Return every line in the entries below where the word "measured" shows up.
--------------------------------
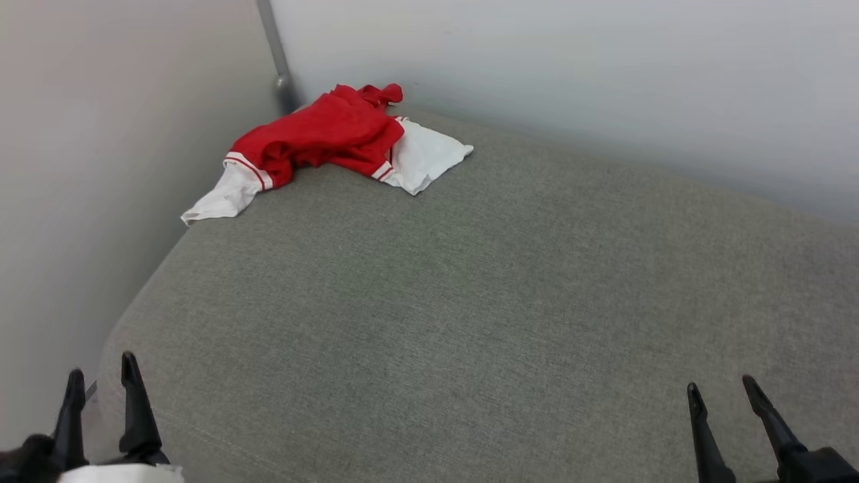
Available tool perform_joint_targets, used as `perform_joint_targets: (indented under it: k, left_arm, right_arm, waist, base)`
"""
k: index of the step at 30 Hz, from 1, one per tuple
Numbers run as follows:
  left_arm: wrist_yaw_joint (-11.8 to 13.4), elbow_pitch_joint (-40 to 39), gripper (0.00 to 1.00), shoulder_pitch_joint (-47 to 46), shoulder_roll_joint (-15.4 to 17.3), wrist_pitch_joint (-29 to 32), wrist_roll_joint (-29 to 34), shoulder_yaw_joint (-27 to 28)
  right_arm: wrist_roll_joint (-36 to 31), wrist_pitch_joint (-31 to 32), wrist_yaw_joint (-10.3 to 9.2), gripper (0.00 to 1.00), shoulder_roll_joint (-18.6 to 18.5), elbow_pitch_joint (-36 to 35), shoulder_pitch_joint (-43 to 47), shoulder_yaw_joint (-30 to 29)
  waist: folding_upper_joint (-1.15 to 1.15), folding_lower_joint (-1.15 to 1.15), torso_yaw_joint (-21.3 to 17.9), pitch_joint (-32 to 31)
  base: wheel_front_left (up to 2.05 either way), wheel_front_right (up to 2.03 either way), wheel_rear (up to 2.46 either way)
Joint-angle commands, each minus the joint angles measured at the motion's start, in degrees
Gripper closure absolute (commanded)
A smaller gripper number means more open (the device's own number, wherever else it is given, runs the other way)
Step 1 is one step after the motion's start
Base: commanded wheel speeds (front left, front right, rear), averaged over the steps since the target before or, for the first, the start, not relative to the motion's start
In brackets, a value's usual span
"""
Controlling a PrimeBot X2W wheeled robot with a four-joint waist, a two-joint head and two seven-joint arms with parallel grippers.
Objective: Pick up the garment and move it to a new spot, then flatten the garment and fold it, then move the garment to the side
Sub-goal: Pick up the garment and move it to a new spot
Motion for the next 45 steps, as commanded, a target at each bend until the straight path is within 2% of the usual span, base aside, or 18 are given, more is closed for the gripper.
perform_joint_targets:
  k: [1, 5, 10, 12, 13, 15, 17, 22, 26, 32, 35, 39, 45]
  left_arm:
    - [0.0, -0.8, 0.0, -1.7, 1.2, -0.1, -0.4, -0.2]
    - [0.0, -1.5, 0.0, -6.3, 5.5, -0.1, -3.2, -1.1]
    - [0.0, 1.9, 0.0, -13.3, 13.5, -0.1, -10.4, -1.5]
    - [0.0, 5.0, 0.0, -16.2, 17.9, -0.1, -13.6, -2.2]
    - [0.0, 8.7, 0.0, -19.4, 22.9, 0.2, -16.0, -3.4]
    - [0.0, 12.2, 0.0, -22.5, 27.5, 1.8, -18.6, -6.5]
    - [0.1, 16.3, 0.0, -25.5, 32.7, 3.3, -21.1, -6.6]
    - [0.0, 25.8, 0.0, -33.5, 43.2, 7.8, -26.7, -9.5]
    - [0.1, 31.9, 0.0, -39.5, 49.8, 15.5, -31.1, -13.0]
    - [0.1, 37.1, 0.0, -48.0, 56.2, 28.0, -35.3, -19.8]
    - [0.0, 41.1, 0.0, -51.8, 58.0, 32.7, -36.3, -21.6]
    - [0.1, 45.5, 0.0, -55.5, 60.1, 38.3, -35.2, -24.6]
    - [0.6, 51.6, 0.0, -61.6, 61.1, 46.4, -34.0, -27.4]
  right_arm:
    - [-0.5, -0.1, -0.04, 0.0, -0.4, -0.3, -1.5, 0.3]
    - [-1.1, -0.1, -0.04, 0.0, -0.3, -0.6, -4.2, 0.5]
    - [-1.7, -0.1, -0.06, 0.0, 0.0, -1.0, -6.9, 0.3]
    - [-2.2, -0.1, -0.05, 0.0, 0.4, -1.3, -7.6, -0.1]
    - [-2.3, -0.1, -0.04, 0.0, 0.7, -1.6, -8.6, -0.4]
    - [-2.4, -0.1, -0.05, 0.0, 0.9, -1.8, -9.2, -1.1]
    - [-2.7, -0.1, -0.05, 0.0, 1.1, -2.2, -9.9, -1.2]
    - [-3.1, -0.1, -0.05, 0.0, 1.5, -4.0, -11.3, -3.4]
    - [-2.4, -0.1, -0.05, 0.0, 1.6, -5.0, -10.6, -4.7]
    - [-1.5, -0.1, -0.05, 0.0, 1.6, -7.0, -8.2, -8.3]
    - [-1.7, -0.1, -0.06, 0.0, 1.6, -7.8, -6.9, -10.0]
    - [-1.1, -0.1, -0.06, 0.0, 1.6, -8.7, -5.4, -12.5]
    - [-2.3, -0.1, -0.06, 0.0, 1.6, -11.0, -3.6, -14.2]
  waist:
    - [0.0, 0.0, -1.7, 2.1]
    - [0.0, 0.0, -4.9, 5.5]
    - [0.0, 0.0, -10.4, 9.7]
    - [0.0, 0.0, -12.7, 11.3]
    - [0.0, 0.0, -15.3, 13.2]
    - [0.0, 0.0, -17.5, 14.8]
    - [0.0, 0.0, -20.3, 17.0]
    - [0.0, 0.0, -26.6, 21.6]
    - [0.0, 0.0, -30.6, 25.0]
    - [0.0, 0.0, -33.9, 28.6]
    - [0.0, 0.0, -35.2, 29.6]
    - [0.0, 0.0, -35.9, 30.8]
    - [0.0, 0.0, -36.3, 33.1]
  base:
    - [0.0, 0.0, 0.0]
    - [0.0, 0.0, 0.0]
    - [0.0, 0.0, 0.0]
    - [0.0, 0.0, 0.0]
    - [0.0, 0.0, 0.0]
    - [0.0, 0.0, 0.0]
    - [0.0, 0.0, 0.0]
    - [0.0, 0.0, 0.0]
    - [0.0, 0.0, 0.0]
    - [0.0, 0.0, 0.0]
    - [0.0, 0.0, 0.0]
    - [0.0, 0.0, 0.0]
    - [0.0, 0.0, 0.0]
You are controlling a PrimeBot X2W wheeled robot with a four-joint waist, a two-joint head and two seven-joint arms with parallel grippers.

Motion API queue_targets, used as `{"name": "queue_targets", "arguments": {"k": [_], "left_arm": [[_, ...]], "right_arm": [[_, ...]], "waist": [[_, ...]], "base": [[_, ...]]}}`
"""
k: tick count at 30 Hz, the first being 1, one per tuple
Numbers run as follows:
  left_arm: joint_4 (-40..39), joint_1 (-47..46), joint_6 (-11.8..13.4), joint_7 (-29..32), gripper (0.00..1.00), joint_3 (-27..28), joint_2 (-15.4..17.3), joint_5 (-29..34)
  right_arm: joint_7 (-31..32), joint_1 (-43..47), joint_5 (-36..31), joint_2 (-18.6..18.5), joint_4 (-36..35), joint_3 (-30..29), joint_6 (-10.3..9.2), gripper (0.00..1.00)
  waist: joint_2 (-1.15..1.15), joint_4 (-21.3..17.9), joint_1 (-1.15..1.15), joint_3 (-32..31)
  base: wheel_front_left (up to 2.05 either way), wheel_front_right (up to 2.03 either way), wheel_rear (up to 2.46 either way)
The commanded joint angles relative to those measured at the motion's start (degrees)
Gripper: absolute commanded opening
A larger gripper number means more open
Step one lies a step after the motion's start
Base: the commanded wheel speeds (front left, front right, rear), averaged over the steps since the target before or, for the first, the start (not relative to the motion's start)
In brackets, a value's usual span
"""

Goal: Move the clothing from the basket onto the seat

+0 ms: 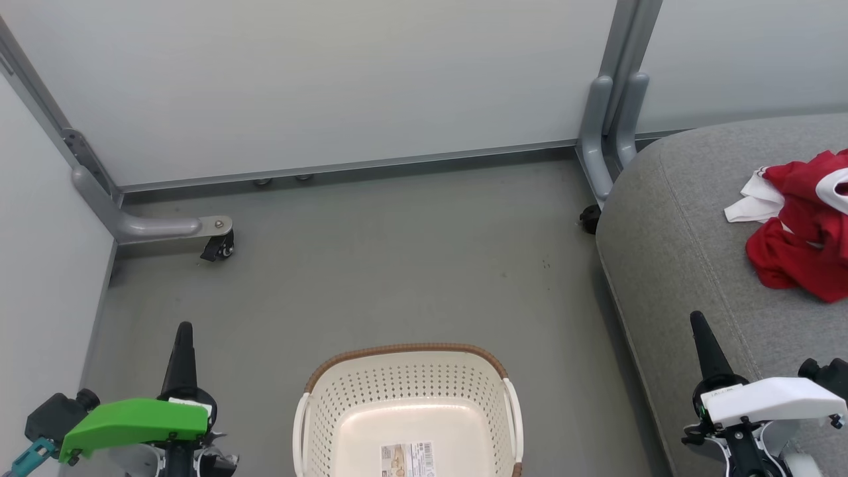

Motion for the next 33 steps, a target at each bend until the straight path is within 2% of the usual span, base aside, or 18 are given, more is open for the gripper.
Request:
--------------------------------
» RESPONSE BOX:
Joint-angle commands, each minus the joint angles measured at the motion's start, in degrees
The commanded joint angles relative to those measured at the motion's start (degrees)

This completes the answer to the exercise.